Task: With the first line below as the start and the line containing "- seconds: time" as the end, copy every line between them exactly, ends included.

Data provided:
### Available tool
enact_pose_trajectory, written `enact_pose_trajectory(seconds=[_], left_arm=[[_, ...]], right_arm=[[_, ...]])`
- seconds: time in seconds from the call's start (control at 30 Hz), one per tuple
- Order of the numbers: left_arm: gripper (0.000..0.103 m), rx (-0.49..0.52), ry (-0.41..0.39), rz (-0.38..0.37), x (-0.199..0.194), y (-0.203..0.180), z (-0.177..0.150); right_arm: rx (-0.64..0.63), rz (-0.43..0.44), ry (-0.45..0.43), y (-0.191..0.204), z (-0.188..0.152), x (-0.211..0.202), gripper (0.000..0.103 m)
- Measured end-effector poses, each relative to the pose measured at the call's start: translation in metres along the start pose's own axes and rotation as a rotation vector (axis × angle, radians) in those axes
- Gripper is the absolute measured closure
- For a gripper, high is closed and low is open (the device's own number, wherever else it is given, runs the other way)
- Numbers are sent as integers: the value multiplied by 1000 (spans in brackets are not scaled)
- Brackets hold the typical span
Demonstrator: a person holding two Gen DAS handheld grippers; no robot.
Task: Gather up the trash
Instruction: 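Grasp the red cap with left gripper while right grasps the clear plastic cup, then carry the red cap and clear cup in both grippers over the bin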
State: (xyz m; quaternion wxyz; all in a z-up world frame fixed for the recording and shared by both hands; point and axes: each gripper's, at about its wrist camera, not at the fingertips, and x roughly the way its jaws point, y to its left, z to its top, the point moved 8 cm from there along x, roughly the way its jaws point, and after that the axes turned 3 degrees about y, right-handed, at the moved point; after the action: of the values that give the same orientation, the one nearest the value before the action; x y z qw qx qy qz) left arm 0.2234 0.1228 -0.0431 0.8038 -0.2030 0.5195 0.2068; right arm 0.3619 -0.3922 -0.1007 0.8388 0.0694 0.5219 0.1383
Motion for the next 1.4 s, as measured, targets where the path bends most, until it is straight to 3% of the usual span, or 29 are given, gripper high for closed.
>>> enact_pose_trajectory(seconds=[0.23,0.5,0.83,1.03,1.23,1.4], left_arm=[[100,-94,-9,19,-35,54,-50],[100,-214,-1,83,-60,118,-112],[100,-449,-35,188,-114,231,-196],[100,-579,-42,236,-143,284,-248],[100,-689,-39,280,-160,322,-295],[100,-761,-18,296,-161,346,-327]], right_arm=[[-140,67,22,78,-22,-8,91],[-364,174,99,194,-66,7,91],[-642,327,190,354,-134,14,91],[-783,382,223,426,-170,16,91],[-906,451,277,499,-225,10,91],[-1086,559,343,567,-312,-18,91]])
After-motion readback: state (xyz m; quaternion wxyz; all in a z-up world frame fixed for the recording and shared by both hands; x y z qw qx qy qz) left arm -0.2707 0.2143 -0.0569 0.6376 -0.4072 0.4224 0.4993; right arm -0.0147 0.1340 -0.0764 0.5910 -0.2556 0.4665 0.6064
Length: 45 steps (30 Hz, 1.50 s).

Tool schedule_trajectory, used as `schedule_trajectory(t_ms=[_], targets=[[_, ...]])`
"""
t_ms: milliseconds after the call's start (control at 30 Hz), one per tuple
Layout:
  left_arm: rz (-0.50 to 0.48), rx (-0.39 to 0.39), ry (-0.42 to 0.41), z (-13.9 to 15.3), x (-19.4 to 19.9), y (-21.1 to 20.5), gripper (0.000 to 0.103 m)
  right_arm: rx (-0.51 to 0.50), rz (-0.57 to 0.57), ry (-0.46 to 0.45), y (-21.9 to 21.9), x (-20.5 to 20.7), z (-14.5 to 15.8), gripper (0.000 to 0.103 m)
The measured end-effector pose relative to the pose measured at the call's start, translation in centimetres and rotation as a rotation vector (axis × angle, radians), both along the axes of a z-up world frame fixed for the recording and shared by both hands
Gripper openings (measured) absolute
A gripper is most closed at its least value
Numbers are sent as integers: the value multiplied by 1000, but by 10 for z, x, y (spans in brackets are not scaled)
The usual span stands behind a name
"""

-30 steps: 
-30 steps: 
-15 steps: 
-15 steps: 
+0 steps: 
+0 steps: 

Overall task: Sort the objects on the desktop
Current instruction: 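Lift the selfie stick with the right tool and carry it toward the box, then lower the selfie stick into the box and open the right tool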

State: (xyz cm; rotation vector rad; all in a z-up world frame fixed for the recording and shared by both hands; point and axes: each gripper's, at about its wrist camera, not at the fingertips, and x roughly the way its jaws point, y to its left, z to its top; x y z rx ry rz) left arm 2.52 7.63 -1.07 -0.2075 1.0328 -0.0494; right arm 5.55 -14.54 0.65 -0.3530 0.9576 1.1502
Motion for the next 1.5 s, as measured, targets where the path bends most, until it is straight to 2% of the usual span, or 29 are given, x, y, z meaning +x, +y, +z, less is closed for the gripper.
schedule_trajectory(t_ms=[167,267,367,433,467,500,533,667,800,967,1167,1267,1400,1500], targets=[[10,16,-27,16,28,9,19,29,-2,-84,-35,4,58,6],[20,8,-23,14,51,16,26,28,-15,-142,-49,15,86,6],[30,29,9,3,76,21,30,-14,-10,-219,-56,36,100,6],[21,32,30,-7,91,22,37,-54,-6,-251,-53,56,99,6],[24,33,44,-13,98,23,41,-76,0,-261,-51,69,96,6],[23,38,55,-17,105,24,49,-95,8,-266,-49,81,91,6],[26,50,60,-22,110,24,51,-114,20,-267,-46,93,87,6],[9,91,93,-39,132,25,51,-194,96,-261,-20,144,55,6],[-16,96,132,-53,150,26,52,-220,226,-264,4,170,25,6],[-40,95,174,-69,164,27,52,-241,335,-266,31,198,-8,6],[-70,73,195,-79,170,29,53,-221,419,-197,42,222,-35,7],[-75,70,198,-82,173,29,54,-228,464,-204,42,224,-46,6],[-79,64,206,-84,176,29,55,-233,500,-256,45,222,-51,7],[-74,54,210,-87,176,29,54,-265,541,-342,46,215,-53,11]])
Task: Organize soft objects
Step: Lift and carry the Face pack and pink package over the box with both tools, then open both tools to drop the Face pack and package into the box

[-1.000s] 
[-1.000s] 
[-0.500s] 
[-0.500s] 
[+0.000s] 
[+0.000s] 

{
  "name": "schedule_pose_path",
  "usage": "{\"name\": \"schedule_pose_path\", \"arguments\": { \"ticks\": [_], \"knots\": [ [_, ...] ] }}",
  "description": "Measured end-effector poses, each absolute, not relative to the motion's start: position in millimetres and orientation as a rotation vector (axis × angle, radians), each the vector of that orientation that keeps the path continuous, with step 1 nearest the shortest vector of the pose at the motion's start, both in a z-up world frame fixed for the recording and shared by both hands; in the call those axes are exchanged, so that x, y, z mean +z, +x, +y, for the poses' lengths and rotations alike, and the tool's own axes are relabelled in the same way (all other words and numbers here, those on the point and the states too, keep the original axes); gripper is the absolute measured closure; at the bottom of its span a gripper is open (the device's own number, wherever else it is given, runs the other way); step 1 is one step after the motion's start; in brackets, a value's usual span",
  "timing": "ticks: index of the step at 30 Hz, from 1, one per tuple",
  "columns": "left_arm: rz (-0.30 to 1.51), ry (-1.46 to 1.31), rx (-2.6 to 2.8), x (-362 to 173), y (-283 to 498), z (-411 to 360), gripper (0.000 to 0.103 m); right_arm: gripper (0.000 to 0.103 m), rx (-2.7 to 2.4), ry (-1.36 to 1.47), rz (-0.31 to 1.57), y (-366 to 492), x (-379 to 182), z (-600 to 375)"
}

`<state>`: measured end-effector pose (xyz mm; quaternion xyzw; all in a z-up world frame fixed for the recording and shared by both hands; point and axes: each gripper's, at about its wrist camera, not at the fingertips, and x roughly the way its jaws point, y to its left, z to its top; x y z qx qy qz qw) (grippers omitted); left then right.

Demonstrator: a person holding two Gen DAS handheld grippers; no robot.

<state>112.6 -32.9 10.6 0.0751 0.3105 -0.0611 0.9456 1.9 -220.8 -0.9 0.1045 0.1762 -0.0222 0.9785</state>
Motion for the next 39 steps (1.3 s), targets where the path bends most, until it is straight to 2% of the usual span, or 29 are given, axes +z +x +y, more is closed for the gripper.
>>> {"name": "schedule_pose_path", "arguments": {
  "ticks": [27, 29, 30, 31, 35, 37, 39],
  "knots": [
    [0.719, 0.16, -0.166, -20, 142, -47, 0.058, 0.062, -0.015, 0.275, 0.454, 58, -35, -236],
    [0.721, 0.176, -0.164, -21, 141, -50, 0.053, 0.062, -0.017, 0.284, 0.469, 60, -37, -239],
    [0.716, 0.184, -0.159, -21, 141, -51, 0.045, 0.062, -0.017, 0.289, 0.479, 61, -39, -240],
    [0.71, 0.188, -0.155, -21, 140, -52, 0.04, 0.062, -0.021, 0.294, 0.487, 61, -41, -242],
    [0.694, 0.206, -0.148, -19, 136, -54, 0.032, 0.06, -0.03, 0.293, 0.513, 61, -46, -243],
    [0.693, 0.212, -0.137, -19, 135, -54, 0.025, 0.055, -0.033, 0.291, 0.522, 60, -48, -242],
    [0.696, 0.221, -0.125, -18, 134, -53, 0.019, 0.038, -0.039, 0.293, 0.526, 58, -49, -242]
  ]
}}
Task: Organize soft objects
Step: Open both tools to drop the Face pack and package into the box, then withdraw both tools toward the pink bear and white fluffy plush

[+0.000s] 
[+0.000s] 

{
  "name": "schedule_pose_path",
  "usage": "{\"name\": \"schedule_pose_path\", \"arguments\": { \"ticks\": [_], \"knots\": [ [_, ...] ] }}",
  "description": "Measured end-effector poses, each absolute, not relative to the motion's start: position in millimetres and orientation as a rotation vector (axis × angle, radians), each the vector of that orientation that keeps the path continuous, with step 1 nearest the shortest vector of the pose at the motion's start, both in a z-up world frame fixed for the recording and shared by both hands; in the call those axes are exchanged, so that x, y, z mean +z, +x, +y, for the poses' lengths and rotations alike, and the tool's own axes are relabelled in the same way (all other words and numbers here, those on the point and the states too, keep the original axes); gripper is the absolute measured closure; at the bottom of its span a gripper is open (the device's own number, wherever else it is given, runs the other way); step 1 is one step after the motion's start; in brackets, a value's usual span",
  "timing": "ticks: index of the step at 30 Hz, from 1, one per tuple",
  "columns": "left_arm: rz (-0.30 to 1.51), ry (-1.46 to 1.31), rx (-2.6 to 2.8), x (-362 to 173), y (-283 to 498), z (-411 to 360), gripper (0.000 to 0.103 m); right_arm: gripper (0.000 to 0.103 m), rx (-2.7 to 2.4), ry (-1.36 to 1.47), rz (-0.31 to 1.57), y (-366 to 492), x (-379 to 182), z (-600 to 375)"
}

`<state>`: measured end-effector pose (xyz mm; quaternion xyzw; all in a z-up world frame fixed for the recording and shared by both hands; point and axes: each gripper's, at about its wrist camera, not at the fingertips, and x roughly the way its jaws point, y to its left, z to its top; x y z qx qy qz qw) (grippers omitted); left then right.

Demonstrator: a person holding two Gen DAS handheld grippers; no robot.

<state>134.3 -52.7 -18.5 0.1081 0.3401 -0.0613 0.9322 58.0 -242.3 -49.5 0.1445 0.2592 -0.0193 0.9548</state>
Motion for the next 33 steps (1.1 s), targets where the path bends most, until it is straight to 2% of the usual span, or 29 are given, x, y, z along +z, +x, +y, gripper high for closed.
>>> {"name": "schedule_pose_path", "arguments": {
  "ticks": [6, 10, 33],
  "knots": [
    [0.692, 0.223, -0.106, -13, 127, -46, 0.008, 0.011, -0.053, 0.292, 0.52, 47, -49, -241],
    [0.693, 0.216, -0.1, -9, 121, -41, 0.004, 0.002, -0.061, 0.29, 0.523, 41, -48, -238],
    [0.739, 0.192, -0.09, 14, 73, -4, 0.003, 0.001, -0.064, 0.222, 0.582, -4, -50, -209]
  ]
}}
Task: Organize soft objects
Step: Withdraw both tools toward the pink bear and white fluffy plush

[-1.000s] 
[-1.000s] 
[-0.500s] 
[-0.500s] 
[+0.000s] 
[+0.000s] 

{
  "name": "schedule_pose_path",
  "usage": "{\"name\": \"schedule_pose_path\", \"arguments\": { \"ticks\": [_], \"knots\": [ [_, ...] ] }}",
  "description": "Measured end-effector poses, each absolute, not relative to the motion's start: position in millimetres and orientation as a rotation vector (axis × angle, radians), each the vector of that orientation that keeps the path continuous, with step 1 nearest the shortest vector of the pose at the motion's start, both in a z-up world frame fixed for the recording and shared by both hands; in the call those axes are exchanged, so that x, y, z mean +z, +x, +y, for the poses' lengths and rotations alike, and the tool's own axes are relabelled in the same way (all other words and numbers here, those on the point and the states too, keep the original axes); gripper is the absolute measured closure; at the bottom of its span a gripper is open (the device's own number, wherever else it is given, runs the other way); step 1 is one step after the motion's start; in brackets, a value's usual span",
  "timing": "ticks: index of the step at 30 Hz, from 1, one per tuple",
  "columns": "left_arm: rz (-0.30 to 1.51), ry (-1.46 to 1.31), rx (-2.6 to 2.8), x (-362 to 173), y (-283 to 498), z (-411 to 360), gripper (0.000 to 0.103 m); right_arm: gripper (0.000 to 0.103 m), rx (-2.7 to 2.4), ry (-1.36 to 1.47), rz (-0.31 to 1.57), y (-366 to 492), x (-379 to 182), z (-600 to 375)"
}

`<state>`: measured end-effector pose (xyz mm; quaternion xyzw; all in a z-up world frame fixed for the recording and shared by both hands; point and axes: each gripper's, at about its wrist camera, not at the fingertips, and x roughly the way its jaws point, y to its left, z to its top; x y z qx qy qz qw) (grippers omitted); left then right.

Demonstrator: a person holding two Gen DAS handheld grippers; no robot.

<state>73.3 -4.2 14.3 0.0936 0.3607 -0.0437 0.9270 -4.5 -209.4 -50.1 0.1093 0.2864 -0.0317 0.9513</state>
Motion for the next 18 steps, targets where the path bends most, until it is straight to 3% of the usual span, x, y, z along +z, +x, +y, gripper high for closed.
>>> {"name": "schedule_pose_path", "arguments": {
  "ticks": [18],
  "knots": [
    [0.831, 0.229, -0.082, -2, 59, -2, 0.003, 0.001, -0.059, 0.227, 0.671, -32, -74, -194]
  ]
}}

Written solution:
### Available tool
enact_pose_trajectory, written `enact_pose_trajectory(seconds=[_], left_arm=[[_, ...]], right_arm=[[_, ...]])`
- seconds: time in seconds from the call's start (control at 30 Hz), one per tuple

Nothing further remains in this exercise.